She added that the new departments would liaise closely with both Health and Agriculture.

Cllr Deirdre de Burca, the party's candidate in Wicklow, said the Greens wanted to restore the link between producers and consumers by promoting organic food and farmers' markets.

At a time when Irish farmers found it hard to sell their beef, 13 million "beef dinners" were being imported every year from Brazil by the catering industry here, without any traceability.

"The Green Party will insist that all foods are properly labelled to show what is in the food and how it has been produced," Ms de Burca said, adding that it would also have to carry a "country of origin" label.

The party's leader, Mr Trevor Sargent, said it was "little wonder that we had mad cow disease when the free trade in food has gone mad as well." This was bad for farmers and bad for consumers.

He said farmers' markets had been an "astounding success" in both Britain and the US, enabling consumers to bypass the large supermarket chains and buy food directly from those who produce it.

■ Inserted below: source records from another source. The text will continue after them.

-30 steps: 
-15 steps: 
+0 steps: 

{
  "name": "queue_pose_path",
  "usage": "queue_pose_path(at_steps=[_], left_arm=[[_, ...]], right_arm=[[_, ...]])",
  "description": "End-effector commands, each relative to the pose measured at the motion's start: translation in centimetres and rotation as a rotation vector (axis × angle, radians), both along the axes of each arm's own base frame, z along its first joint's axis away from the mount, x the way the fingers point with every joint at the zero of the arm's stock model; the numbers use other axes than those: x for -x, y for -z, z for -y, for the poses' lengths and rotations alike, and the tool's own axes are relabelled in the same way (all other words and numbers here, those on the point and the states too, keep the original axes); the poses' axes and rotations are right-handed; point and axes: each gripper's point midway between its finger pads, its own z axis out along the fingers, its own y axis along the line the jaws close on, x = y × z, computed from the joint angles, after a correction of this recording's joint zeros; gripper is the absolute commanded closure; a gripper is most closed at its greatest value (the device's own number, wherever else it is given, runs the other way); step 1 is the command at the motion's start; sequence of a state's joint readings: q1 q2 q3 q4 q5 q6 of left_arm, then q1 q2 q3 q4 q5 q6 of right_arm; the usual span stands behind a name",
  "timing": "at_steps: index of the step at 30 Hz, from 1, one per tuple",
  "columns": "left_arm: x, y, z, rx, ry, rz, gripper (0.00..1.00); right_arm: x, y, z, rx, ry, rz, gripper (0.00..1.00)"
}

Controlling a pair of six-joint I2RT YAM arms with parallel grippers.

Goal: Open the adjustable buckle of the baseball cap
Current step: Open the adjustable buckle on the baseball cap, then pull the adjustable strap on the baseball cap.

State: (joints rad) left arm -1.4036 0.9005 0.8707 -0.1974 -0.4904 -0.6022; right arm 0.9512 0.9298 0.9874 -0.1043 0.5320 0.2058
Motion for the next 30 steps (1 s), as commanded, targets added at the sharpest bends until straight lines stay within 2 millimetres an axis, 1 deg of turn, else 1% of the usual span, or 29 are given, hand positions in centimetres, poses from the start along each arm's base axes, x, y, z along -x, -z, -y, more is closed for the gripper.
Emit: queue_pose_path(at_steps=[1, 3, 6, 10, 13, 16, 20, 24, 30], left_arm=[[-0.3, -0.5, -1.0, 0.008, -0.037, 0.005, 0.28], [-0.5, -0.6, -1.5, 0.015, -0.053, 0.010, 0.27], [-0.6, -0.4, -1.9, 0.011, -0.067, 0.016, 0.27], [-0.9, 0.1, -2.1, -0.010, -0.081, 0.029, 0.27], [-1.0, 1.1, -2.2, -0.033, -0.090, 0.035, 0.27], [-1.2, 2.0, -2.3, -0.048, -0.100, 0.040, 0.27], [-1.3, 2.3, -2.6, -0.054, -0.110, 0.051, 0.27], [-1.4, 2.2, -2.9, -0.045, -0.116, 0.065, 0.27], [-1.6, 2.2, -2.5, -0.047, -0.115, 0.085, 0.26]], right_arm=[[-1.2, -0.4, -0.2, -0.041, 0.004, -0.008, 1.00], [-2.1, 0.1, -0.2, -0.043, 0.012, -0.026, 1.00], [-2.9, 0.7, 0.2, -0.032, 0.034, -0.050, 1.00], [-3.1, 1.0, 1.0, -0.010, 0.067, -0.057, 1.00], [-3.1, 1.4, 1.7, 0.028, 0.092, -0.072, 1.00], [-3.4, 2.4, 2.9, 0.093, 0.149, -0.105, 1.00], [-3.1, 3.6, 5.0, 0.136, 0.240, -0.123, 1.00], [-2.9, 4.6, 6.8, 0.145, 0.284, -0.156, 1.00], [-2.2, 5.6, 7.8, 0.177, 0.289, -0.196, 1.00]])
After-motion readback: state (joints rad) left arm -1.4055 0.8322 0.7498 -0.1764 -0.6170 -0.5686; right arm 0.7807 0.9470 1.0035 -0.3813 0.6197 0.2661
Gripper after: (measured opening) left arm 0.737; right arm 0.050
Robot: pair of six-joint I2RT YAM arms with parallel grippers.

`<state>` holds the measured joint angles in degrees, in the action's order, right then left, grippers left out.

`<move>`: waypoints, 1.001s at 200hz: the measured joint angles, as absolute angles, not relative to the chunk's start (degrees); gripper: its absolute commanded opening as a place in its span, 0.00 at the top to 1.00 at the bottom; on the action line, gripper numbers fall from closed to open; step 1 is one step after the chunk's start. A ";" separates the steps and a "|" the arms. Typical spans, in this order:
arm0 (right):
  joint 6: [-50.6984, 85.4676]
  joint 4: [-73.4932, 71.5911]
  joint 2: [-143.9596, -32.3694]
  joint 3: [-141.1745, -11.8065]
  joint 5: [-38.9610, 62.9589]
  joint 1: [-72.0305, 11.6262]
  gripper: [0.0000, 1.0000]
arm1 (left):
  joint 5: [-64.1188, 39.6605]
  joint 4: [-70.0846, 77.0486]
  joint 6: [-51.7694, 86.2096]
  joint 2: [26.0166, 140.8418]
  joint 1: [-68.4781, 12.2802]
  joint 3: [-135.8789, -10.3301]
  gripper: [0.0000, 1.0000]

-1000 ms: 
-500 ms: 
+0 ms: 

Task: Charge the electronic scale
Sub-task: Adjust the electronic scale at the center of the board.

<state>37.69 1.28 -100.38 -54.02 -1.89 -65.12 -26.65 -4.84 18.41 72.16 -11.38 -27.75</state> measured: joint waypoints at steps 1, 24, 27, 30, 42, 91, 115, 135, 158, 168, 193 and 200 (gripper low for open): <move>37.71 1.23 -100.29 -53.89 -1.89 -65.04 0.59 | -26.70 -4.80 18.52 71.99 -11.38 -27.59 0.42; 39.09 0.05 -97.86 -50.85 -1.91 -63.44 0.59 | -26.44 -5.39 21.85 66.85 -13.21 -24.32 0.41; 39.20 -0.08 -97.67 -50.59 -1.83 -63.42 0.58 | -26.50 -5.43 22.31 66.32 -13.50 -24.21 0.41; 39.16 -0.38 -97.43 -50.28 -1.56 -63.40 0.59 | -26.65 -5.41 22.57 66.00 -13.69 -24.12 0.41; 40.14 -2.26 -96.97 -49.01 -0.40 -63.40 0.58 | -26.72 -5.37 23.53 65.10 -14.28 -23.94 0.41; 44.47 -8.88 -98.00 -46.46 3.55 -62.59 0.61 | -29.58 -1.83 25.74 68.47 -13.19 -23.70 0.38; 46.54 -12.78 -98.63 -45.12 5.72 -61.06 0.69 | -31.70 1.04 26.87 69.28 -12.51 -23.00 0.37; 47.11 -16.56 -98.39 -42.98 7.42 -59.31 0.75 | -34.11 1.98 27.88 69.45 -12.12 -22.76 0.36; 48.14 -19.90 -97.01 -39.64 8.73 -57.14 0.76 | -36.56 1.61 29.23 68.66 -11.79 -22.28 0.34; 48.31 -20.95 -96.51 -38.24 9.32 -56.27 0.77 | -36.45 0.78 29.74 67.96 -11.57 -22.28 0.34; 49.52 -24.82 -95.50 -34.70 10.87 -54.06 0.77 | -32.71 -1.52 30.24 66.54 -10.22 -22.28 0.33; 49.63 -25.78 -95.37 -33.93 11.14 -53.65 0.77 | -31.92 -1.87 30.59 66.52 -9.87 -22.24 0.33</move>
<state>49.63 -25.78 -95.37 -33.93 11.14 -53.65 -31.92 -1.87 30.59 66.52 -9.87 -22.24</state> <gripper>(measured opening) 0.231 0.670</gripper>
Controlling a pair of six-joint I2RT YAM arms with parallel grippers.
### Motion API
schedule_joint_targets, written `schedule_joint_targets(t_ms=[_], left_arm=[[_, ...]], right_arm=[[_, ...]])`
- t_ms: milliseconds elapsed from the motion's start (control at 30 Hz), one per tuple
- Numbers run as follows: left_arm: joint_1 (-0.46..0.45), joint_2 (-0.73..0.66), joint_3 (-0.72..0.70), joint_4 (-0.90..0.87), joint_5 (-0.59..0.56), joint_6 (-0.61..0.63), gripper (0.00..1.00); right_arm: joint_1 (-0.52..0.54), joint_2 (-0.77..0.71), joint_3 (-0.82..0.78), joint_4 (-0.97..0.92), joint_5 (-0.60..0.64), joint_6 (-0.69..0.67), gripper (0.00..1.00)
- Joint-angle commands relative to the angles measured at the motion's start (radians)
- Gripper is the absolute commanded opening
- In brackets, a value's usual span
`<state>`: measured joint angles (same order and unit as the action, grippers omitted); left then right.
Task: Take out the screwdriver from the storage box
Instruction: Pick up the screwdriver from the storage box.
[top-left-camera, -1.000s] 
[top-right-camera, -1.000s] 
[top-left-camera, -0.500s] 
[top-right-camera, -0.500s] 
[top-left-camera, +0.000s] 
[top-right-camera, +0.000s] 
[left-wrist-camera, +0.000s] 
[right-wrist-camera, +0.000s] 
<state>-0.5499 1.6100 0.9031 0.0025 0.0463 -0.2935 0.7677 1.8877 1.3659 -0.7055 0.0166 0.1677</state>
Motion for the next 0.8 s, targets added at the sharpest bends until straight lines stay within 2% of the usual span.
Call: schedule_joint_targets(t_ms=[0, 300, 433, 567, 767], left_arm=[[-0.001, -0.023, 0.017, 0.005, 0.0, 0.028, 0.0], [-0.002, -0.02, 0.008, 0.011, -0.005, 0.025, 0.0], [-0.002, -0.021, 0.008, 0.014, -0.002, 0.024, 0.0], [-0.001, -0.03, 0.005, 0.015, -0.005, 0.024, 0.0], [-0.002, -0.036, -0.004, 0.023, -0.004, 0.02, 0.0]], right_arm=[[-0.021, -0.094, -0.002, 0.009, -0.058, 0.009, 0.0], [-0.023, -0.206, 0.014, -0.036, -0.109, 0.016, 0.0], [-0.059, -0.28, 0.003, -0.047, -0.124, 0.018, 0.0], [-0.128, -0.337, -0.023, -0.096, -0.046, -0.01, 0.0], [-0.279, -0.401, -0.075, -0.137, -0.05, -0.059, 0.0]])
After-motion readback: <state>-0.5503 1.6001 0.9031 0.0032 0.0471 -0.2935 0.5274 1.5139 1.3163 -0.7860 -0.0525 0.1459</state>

According to Mr Sargent, safe food was not just a "middle-class aspiration" but something that affected everyone.

Yet the Government was "pro-genetic engineering" and in favour of pesticides.

"Eighty-five per cent of consumers do not want genetically-engineered foods, yet our Government refuses to exercise its powers under the Environmental Protection Agency Act to block experiments."

Asked what the Greens would do with some 400,000 tonnes of beef carcasses in storage since the BSE crisis, he said they had opposed the Minister for Agriculture's idea that they should all be incinerated.

He saw this as a "Trojan horse" for municipal waste incineration and suggested that there were other ways of dealing with the problem, such as alkaline digestion or cooking the carcasses in enclosed ovens.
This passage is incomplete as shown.